Johannesburg, 7 July 2021 – GCR Ratings (‘GCR’) has affirmed African Export-Import Bank’s international scale long term and short term issuer ratings of A- and A2, respectively, with the outlook placed on Positive. GCR has also affirmed the international scale long term issue rating on the Bank’s USD5bln GMTN programme of A-, with a Positive Outlook. At the same time, the following national scale long term and short-term issuer ratings have been affirmed:
- Botswanan National Scale at AAA(BW)/A1+(BW), with outlook accorded as Stable.
- Cote’ D’Ivoire National Scale at AAA(CI)/A1+(CI), with outlook accorded as Stable.

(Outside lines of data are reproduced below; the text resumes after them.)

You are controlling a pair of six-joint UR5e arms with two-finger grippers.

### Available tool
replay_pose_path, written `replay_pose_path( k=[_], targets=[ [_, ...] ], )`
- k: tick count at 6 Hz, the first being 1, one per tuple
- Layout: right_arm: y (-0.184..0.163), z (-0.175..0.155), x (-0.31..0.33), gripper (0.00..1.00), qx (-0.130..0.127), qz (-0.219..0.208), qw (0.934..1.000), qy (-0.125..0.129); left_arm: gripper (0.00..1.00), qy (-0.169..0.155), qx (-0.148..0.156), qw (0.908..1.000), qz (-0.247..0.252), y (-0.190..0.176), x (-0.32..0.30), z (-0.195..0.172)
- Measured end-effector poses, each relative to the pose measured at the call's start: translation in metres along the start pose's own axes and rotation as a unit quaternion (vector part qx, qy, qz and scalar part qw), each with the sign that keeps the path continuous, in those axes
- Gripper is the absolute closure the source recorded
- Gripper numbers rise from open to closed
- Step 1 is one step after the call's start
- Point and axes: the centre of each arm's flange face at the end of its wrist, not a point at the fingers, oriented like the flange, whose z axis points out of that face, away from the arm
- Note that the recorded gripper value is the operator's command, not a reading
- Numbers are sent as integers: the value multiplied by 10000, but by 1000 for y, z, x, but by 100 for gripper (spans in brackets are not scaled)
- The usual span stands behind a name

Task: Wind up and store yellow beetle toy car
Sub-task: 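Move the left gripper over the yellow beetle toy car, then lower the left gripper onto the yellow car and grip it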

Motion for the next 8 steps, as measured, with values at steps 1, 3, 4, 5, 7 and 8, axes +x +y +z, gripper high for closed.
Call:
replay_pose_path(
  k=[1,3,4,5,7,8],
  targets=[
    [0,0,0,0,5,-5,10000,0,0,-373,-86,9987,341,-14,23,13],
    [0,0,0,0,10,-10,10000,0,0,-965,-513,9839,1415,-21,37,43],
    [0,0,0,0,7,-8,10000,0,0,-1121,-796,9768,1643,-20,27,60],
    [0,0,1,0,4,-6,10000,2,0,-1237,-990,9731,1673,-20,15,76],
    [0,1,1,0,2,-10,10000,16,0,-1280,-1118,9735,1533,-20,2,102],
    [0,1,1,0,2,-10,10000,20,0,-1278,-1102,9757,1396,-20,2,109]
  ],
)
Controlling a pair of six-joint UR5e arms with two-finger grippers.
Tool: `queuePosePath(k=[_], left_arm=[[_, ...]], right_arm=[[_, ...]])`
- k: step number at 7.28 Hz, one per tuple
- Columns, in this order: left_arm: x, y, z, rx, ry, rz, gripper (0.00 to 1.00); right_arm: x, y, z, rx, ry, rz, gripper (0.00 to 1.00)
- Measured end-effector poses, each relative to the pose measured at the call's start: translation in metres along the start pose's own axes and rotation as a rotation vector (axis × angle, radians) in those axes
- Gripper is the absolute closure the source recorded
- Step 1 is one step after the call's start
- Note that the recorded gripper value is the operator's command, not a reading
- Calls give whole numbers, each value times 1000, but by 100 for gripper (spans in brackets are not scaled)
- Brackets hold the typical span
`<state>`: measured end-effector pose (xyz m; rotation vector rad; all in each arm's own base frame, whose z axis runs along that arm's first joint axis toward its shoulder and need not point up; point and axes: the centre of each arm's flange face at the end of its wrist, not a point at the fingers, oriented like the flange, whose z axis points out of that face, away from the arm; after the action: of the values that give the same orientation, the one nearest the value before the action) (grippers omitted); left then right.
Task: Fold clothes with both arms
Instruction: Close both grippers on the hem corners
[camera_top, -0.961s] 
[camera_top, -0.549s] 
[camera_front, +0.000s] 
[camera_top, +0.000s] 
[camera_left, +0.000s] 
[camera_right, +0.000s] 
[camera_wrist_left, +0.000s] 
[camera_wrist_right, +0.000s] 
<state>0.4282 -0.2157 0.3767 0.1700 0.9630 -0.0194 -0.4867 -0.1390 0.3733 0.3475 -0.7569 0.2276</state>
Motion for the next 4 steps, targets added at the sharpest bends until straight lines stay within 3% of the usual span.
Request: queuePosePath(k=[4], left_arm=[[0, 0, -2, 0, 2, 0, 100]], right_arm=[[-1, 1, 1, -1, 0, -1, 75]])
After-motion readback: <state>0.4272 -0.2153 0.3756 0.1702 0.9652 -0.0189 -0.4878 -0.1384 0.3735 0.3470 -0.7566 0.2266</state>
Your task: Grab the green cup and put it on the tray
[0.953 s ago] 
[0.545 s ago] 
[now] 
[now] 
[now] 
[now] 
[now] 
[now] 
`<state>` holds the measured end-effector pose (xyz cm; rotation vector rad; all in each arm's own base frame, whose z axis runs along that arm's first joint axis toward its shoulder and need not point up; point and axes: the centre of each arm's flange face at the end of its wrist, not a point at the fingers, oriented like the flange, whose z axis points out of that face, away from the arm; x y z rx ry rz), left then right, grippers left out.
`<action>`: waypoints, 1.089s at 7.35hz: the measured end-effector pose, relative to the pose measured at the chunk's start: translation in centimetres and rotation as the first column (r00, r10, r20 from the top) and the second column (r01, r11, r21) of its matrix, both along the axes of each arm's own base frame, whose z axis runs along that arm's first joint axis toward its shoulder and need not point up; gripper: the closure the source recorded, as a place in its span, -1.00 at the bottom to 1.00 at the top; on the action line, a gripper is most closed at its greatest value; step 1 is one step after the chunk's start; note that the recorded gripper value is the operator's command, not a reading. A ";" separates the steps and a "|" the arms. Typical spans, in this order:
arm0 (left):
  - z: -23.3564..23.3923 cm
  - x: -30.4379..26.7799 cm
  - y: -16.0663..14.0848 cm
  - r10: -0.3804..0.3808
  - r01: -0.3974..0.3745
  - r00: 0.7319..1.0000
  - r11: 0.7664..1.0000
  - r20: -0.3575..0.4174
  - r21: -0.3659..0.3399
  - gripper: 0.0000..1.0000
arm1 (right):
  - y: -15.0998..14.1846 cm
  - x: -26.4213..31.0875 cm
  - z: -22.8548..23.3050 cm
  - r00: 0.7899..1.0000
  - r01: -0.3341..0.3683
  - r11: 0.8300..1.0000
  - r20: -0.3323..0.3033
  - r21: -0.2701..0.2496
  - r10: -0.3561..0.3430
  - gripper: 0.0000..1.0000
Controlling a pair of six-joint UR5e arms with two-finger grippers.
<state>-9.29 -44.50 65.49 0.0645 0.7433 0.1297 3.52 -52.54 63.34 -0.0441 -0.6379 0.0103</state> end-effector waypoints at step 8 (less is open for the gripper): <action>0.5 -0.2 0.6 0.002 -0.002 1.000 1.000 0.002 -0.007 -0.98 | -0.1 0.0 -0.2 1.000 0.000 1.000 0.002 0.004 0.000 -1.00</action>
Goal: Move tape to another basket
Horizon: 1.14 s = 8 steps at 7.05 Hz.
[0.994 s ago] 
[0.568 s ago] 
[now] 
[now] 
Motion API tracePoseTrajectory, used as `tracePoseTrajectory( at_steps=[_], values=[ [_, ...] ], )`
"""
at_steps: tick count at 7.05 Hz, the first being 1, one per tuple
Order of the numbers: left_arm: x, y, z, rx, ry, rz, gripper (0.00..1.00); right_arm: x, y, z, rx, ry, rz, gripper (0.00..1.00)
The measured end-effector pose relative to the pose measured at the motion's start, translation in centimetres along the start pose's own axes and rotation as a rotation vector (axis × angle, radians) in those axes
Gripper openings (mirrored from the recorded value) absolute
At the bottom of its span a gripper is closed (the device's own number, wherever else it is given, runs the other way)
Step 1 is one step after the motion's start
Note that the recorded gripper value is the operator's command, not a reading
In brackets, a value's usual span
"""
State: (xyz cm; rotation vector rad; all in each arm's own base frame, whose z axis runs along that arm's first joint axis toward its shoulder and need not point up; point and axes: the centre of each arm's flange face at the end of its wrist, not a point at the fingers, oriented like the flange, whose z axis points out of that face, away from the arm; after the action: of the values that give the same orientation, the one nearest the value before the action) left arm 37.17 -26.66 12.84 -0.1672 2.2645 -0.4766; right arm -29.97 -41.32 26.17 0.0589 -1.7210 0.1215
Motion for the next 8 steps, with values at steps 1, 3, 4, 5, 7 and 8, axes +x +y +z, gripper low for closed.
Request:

- Egyptian National Scale at AAA(EG)/A1+(EG), with outlook accorded as Stable.
- Ghanaian National Scale at AAA(GH)/A1+(GH), with outlook accorded as Stable.
- Kenyan National Scale at AAA(KE)/A1+(KE), with outlook accorded as Stable.
- Mauritian National Scale at AAA(MU)/A1+(MU), with outlook accorded as Stable.
- Namibian National Scale at AAA(NA)/A1+(NA), with outlook accorded as Stable.
- Tanzanian National Scale at AAA(TZ)/A1+(TZ), with outlook accorded as Stable.
- Ugandan National Scale at AAA(UG)/A1+(UG), with outlook accorded as Stable.
|Rated Entity / Issue||Rating class||Rating scale||Rating||Outlook / Watch|
|African Export-Import Bank||Long Term issuer||International||A-||Positive Outlook|
|Short Term issuer||International||A2|
|USD5bln GMTN Programme||Long term issue||International||A-||Positive Outlook|
The ratings on African Export-Import Bank (‘Afreximbank’ ‘the Bank’) reflects the diverse regional membership, strong mandate and track record, demonstrated preferential creditor treatment, beyond adequate capitalisation, strong risk position, diverse funding and robust liquidity. The positive outlook factors in our expectation for the status of the Bank as one of the most influential Africa focused Multilateral Development Bank (‘MDBs’) to strengthen, cemented by its development impact on the African continent (measured by the loan book) now closing in on the USD20bln mark. The outlook also considers the anticipated capital increase of USD1.5bln by shareholders over the next 2 years. The ratings are however constrained by the exposure to high risk operating environments and the relatively weak creditworthiness of its member states.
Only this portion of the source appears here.